Illustration by Ajay Mohanty
So, you might ask, as is usual, why he should have time to spare for what a bunch of arrogant and under-informed investors think. Why not dump fiscal consolidation and focus on what makes domestic political sense? After all, India’s government knows best what India needs. And, sure, that argument can be made. However, the facts are sobering. The year 2017 might well see global capital turn further away from emerging markets, even “bright spots” like India, to look again at how it could take advantage of developments in mature markets such as the Trump phenomenon. But such capital is essential to India’s development. The Indian private sector is still unwilling to invest; many large companies have not been able to deal with their debt overhang; banks which have their own well-known troubles are now being used, Indira Gandhi-style, mainly as instruments for building a New India rather than as the arteries of the financial system. Investment is still stalled, although “policy paralysis” headlines have vanished. So, like it or not, foreign capital is still important.

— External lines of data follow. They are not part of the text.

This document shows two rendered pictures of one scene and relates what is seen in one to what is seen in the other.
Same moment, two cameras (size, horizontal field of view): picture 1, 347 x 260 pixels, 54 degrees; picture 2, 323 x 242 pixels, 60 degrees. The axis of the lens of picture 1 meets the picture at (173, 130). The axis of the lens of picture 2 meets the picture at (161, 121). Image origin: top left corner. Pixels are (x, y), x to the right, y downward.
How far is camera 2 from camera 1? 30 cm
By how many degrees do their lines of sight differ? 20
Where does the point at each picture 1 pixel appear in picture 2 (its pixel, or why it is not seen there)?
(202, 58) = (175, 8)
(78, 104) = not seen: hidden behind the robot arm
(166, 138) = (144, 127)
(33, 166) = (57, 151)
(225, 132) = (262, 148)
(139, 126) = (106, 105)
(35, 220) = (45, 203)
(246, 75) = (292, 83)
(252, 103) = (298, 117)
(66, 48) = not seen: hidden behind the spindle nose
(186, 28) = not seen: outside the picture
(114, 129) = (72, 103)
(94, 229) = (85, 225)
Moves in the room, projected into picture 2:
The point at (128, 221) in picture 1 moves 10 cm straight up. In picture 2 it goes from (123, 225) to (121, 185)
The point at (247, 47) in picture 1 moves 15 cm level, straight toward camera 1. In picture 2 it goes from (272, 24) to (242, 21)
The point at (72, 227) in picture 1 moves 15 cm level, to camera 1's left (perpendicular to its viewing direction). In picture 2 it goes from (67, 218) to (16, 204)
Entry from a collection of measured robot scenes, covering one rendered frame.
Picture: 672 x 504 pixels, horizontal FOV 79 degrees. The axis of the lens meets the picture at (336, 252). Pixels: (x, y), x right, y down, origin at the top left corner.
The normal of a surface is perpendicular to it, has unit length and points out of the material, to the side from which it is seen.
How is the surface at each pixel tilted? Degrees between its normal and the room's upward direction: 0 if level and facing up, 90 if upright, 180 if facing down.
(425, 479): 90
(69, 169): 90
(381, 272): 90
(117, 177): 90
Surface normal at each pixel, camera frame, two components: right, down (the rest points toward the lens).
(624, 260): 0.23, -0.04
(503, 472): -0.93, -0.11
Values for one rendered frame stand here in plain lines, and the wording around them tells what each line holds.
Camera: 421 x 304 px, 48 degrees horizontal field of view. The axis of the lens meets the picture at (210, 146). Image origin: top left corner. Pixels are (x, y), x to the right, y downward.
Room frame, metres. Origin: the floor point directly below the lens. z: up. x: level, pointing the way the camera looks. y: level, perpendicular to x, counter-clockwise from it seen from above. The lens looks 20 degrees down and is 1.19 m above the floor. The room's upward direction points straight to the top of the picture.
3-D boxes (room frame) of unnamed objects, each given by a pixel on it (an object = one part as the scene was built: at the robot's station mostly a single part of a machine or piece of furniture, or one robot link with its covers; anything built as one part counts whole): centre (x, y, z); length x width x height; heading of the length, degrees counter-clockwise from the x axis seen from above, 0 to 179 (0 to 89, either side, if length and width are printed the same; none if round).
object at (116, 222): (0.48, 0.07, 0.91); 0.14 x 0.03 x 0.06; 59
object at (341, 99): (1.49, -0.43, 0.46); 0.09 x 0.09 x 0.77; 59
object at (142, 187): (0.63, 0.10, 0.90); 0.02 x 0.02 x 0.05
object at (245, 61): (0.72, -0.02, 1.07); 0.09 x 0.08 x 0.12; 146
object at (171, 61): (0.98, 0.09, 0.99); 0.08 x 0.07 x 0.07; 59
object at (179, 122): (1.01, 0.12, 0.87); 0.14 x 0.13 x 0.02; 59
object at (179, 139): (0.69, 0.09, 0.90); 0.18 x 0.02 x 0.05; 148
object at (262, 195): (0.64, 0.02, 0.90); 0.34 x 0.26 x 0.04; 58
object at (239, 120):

And to keep that flowing in — correctly, to actually get it to start flowing into the sectors and projects that we need it to, since the nature of foreign capital flows so far has not been helpful — the Budget will have to take its expectations into account. India is clinging on to an investment-grade credit rating, and its fiscal discipline has been a large part of that. Keeping that rating going is essential; the impact across the board of a downgrade, or even a change in outlook, would be quite disastrous at this point in time. Mr Jaitley must hold the fiscal line. That’s the one number everyone will look to see.
But the biggest task is to restore the narrative once again. The Budget will have to be credible, reformist and forward-looking. Its numbers will have to add up, and its policy choices mature. If not, the damage to India’s reputation from demonetisation cannot even begin to be repaired.